▸ **Activity**:
Everything from the line with "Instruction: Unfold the" down to the last line of the material below must be written out exactly. Leave out all other lines.
(Dataset extract Opens)
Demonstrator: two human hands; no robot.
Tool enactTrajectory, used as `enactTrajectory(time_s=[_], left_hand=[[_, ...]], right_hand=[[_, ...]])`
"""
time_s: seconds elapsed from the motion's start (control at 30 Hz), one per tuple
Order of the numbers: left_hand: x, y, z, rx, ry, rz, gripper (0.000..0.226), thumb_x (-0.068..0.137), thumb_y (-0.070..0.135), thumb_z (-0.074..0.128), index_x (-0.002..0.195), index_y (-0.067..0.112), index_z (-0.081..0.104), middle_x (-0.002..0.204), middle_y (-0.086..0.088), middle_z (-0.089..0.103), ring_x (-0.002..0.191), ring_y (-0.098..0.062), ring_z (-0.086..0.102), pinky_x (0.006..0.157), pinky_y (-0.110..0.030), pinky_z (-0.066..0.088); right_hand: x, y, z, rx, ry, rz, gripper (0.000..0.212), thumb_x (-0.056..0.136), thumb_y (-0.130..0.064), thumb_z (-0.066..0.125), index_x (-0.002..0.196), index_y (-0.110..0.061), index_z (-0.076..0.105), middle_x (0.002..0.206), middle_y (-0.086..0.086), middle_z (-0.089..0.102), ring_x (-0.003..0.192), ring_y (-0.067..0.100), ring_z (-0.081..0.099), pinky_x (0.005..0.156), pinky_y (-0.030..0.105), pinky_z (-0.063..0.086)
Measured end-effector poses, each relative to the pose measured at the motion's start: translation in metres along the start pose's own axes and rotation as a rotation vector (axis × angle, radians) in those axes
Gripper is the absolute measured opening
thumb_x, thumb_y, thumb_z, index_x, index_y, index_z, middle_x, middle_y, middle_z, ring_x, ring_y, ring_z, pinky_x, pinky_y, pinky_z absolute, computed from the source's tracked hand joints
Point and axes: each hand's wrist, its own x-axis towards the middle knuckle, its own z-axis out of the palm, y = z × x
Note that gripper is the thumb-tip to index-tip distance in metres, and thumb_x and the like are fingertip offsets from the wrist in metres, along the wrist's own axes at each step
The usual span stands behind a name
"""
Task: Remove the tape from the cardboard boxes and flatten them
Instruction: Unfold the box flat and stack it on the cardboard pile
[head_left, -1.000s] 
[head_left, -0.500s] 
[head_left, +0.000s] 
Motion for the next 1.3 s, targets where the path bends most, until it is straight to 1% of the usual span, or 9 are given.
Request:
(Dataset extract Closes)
▸ **Answer area**:
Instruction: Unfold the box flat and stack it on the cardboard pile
[head_left, -1.000s] 
[head_left, -0.500s] 
[head_left, +0.000s] 
Motion for the next 1.3 s, targets where the path bends most, until it is straight to 1% of the usual span, or 9 are given.
Request:

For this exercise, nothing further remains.